Well done, a great story!! - Pernoste
The uncommon phrasing you use: "soddened", "I especially travelled to Russia", "I've never been there again until today", "both from external causes. Accident and cancer," are disorienting, forcing the reader to pause, take in a deeper/different/greater meaning than that which would normally lie on the surface. Lucy, Melanie, Cassandra, Bianca, Roberta, Luke, Ludwig, bottles of alcohol, abstinent (vs. sober), nurse, pink--alcoholism? paranoid schizophrenia? hospital? shooting on location? You leave us unsettled, guessing at first, second, third meanings, but not in a way that causes us to give up on you. Every thought, word, paragraph sticks with us, yearning for a meaning which might not even be there.
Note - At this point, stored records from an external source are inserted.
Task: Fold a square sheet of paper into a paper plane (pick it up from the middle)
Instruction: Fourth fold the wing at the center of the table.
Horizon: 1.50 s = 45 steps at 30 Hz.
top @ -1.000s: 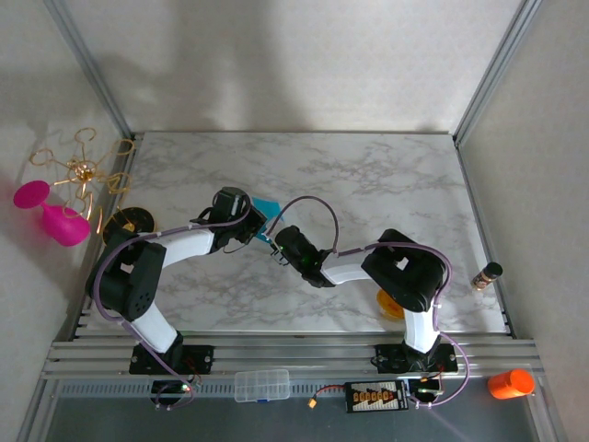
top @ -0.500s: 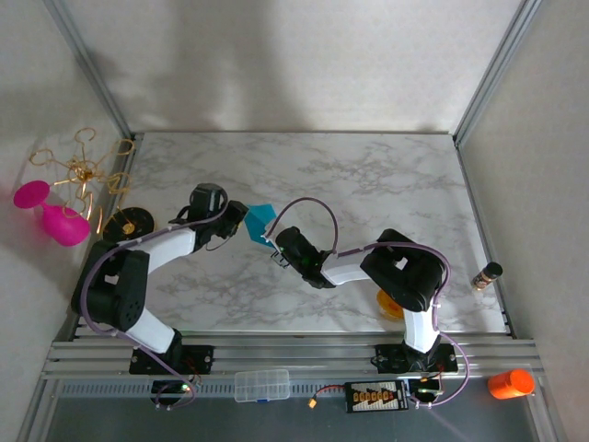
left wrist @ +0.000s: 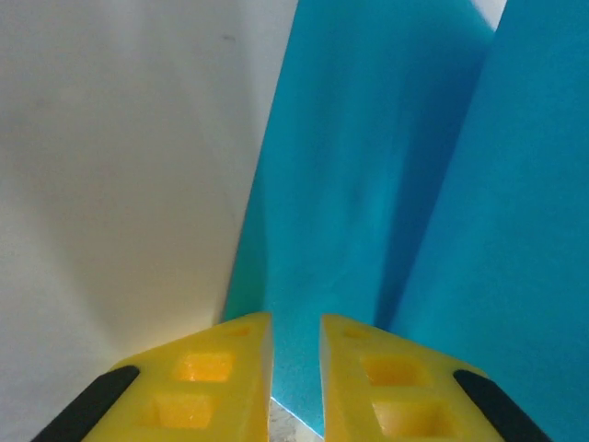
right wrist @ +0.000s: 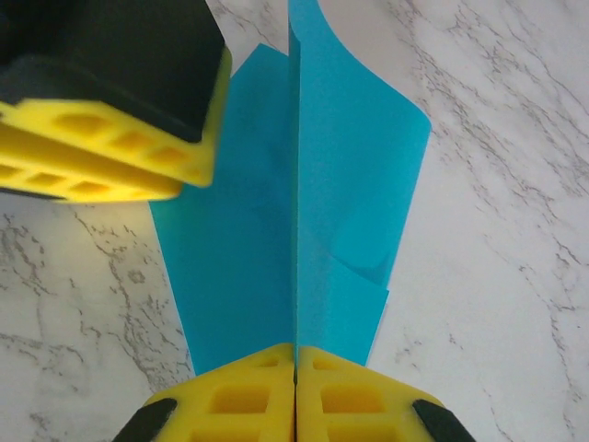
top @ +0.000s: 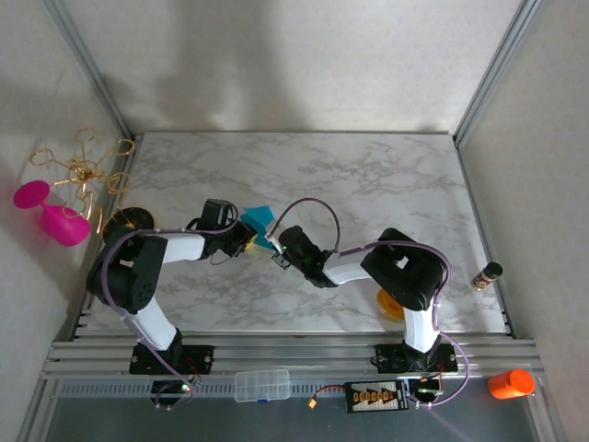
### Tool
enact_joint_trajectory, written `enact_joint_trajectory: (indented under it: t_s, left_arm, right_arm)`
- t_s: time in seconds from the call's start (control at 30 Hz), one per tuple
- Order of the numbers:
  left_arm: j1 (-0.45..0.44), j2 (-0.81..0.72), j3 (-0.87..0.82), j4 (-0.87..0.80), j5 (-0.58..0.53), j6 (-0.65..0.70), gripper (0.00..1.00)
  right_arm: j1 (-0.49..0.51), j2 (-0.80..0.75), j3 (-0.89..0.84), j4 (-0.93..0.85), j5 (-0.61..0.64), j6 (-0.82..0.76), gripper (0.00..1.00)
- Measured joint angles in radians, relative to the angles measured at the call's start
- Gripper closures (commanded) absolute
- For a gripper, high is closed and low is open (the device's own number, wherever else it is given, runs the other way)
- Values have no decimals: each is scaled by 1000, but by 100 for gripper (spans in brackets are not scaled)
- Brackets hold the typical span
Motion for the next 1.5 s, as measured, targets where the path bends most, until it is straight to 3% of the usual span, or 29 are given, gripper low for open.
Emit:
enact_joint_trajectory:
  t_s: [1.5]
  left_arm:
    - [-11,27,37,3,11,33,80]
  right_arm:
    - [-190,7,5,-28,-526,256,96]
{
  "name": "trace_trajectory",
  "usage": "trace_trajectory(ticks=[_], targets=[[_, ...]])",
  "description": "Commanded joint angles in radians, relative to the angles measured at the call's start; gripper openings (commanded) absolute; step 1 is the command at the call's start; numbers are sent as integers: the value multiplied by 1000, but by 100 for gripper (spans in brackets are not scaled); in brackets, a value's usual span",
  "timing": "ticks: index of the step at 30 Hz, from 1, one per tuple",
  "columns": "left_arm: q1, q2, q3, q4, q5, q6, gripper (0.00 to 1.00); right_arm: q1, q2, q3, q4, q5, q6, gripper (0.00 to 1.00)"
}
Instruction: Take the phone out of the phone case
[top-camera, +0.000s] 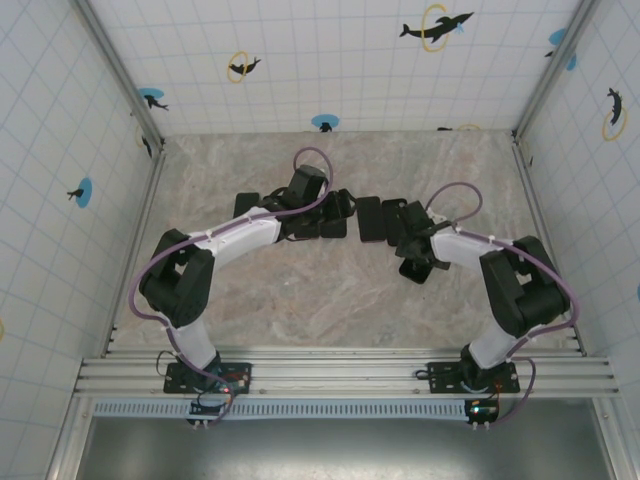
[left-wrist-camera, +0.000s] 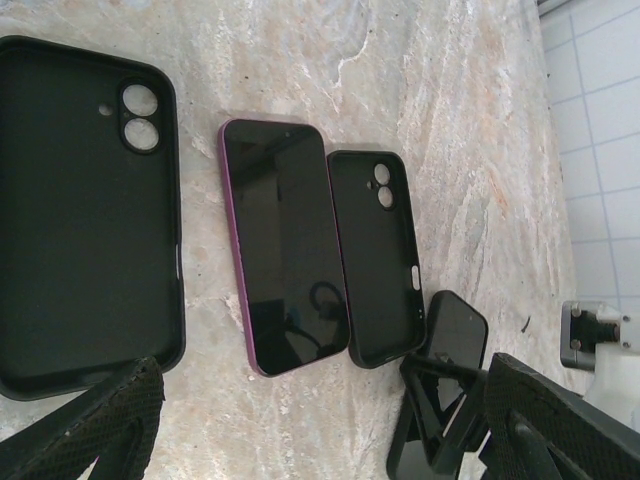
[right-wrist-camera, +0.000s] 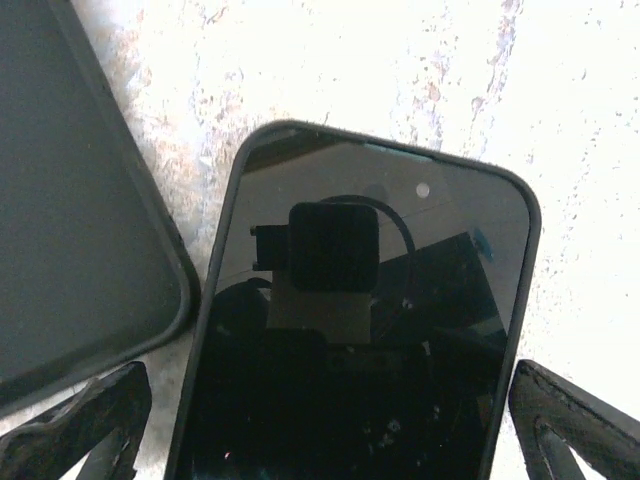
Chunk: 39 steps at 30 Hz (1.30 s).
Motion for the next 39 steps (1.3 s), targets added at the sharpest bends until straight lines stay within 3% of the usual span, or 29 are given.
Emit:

And none of them more so than that last sentence, "So, they finally dared to catch the wrong one?" We hear you laughing, drawing pink fingernails across our shoulders as we puzzle over what we've just read. Wow! That's incredible. Reading this left with a dizzy sense that I have no idea where I am, what is & is not, or what is happening. It's like riding a merry-go-round really fast. The feeling when we get off is uncomfortable, almost sickening. But as soon as it passes we climb right back on & beg to go faster. Congratulations on top story. I wonder how many times they had to read this before deciding/recognizing that this is truly a great story, a work of unsettling genius, & not just a mess. And so, I find myself bowing to another great artist who has just blown my mind. Well done, sir. Well done.
I loved the imagery here. Like I felt the words. Such good writing! Definitely can't wait to see more works like this from you in the future!
Nice story 👍
Nice Story❤️Congratulations on Your Top Story🎉🎉🎉🎉🎉🎉✨💖
Very well written
Congratulations on Top Story. Well planned out piece of writing. Kept the reader engaged.